Dataset excerpt
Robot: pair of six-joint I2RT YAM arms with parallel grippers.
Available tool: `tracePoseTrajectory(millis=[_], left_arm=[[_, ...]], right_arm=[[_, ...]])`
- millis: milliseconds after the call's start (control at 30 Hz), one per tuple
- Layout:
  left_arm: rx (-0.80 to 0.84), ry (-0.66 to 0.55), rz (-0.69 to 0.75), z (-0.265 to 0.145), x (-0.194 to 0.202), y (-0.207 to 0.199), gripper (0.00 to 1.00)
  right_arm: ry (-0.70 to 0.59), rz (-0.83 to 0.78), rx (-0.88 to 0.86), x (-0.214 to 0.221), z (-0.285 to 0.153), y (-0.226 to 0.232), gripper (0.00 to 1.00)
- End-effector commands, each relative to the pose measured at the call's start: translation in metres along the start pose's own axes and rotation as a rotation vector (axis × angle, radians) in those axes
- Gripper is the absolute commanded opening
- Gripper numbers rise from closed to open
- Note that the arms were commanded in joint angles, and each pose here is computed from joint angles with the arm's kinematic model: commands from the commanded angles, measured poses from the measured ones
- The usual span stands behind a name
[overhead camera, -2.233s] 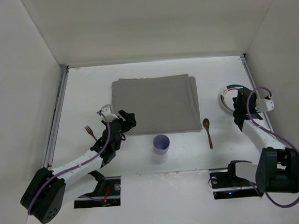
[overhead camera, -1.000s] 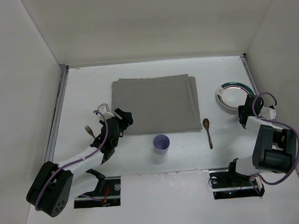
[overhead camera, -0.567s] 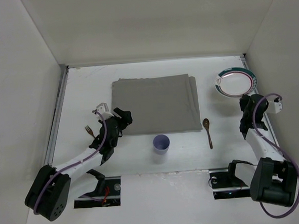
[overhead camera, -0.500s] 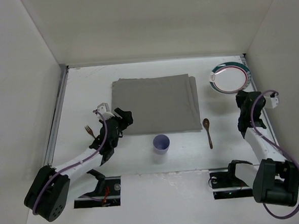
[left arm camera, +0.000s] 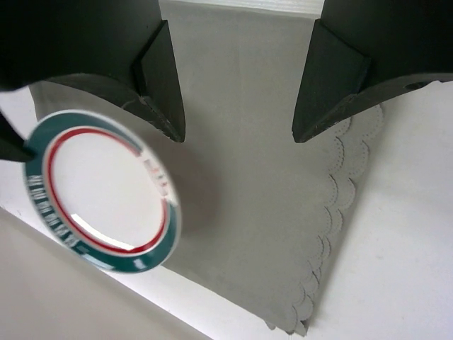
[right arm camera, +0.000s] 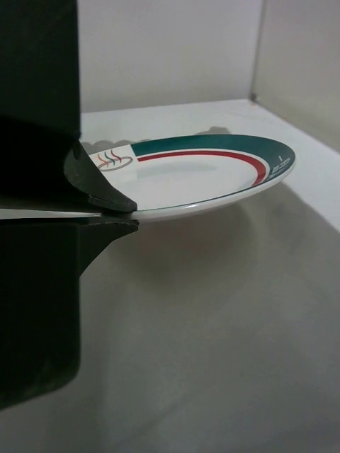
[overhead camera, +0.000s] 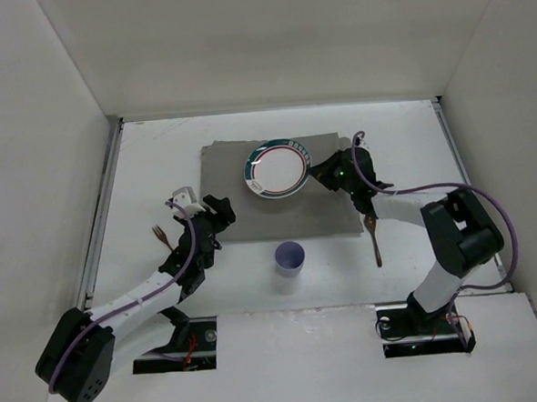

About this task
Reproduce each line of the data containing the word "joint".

Output
Robot: pair of six-joint I2RT YAM arms with parallel grippers.
- Note that the arms were commanded in joint angles, and each pose here is computed from joint angles with the arm's kinematic model: commands from the commanded angles, measured poses from the measured ones

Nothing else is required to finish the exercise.